EXERCISE: Through the end of the data below, output every line exactly, beginning with the line that contains "Please indicate the finger".

>>

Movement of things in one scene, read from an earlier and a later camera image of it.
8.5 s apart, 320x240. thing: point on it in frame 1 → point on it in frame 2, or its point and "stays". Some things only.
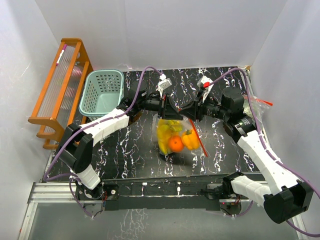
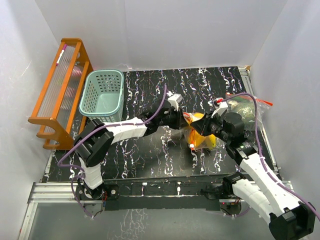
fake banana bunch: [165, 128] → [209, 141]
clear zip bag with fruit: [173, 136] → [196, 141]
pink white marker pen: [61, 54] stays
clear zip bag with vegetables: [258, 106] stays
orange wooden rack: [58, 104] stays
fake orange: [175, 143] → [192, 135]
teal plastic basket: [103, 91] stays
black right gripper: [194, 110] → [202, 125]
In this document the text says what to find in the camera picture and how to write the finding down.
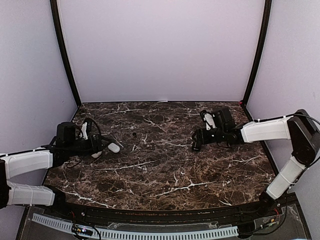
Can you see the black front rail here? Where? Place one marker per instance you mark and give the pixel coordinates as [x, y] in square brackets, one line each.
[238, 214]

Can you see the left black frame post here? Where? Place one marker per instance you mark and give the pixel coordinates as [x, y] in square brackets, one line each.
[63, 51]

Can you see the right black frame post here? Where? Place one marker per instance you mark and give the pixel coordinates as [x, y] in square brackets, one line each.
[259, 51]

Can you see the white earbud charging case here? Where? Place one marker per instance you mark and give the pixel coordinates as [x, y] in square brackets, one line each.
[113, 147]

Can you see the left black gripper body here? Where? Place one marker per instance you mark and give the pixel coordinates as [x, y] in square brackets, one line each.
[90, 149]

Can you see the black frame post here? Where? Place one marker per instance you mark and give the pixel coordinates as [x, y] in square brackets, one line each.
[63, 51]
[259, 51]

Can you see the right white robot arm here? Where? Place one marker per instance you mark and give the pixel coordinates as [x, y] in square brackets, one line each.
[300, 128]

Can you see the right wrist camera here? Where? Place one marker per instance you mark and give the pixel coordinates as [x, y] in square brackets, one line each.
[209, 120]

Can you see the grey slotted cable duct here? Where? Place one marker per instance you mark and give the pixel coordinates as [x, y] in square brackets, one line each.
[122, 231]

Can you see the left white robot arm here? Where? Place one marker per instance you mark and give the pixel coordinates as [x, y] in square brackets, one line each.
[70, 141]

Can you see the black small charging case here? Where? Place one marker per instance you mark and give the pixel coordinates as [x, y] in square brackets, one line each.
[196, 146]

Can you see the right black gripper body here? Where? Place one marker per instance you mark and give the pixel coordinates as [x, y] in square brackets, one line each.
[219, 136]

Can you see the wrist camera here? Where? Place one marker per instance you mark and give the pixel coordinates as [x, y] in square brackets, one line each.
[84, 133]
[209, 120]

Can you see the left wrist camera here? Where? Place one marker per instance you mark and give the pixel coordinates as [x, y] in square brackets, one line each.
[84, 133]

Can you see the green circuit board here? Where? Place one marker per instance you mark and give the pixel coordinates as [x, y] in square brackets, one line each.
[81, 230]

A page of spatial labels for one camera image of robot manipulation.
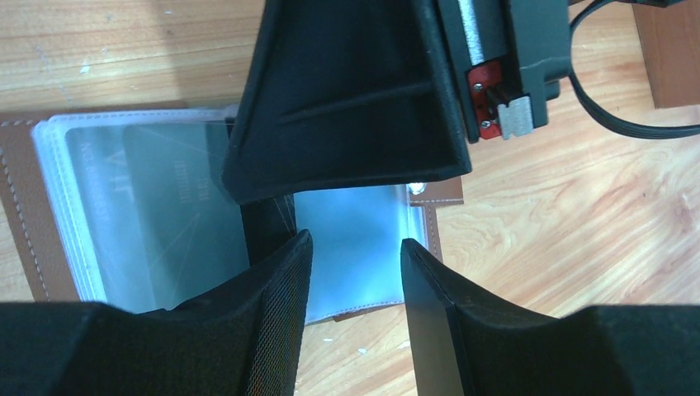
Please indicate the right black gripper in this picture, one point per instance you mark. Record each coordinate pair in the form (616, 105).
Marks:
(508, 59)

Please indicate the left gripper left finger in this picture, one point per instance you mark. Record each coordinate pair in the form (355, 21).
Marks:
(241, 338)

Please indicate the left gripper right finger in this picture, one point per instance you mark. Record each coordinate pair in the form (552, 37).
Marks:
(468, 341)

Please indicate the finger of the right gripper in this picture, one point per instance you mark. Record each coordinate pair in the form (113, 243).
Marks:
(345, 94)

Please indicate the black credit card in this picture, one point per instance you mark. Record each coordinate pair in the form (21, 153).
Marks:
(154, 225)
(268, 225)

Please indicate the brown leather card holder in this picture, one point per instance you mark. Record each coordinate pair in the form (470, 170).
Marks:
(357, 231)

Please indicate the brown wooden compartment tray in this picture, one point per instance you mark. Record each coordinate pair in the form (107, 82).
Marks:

<<

EXERCISE RESULT:
Please indicate the finger of the right gripper in this picture, one point per instance you mark. Record each coordinate pair in the form (113, 243).
Marks:
(345, 94)

Please indicate the black credit card in this picture, one point per instance you mark. Record each coordinate pair in the form (21, 153).
Marks:
(154, 225)
(268, 225)

Please indicate the brown leather card holder in this picture, one point per instance you mark. Record each coordinate pair in the form (470, 170).
Marks:
(357, 231)

Please indicate the brown wooden compartment tray in this picture, one point per instance you mark. Record each coordinate pair in the form (107, 82).
Marks:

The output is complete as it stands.